WORK ORDER.
Please return all of the data exactly as written.

DATA FOR PROCESSING.

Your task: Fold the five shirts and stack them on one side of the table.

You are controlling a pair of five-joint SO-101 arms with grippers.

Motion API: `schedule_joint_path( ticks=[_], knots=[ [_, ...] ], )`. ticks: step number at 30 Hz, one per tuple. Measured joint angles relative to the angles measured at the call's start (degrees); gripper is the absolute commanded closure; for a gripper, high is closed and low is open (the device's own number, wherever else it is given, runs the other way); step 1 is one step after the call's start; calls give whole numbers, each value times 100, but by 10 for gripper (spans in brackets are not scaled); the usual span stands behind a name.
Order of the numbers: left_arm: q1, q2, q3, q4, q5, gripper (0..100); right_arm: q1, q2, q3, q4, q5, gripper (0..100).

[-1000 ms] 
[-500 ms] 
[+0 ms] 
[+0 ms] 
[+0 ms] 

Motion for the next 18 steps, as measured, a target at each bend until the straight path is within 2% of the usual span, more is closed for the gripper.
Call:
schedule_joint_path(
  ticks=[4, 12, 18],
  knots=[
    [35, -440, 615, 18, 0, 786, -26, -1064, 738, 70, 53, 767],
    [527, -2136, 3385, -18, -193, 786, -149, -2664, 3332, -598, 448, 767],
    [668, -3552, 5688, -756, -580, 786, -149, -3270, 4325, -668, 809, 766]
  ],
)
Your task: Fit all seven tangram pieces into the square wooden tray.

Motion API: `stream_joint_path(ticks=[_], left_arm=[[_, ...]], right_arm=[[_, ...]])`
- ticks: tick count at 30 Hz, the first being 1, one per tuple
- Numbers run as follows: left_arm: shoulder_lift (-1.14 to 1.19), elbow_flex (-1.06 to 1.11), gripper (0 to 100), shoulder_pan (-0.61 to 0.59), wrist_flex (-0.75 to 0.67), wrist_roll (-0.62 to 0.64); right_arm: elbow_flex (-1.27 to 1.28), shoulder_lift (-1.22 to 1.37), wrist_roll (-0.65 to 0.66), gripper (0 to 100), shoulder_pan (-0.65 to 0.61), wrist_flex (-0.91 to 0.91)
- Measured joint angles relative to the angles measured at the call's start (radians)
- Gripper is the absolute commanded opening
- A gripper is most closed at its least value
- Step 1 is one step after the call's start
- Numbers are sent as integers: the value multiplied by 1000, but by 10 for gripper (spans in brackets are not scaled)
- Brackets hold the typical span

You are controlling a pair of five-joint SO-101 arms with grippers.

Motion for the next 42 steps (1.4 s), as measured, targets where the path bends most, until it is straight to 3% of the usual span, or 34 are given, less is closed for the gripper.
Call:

THE COMPLETED TASK.
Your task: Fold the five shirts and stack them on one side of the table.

You are controlling a pair of five-joint SO-101 arms with grippers.

Motion API: `schedule_joint_path( ticks=[_], knots=[ [_, ...] ], )`. ticks: step number at 30 Hz, one per tuple. Measured joint angles relative to the angles measured at the call's start (degrees); gripper is the absolute commanded closure; for a gripper, high is closed and low is open (the device's own number, wherever else it is given, runs the other way); step 1 is one step after the call's start; calls give whole numbers, each value times 100, but by 10 for gripper (spans in brackets are not scaled); the usual span stands behind a name.
Order of the numbers: left_arm: q1, q2, q3, q4, q5, gripper (0..100); right_arm: q1, q2, q3, q4, q5, gripper (0..100).

[-1000 ms] 
[-500 ms] 
[+0 ms] 
[+0 ms] 
[+0 ms] 

Motion for the next 18 steps, as measured, a target at each bend until the straight path is within 2% of the usual span, more is closed for the gripper.
Call:
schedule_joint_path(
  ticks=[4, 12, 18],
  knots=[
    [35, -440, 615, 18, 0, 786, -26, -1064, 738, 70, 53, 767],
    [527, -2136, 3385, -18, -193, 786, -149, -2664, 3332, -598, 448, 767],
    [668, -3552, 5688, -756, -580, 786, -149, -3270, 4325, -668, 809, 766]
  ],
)
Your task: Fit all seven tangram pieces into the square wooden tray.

Motion API: `stream_joint_path(ticks=[_], left_arm=[[_, ...]], right_arm=[[_, ...]])`
- ticks: tick count at 30 Hz, the first being 1, one per tuple
- Numbers run as follows: left_arm: shoulder_lift (-1.14 to 1.19), elbow_flex (-1.06 to 1.11), gripper (0 to 100), shoulder_pan (-0.61 to 0.59), wrist_flex (-0.75 to 0.67), wrist_roll (-0.62 to 0.64); right_arm: elbow_flex (-1.27 to 1.28), shoulder_lift (-1.22 to 1.37), wrist_roll (-0.65 to 0.66), gripper (0 to 100), shoulder_pan (-0.65 to 0.61), wrist_flex (-0.91 to 0.91)
- Measured joint angles relative to the angles measured at the call's start (radians)
- Gripper is the absolute commanded opening
- A gripper is most closed at its least value
- Step 1 is one step after the call's start
- Numbers are sent as integers: the value multiplied by 1000, but by 10 for gripper (spans in brackets are not scaled)
- Brackets hold the typical span

You are controlling a pair of five-joint SO-101 arms with grippers.

Motion for the next 42 steps (1.4 s), as measured, targets where the path bends most, until it is straight to 3% of the usual span, or 34 are given, less is closed for the gripper.
Call:

The output for this exercise is now complete.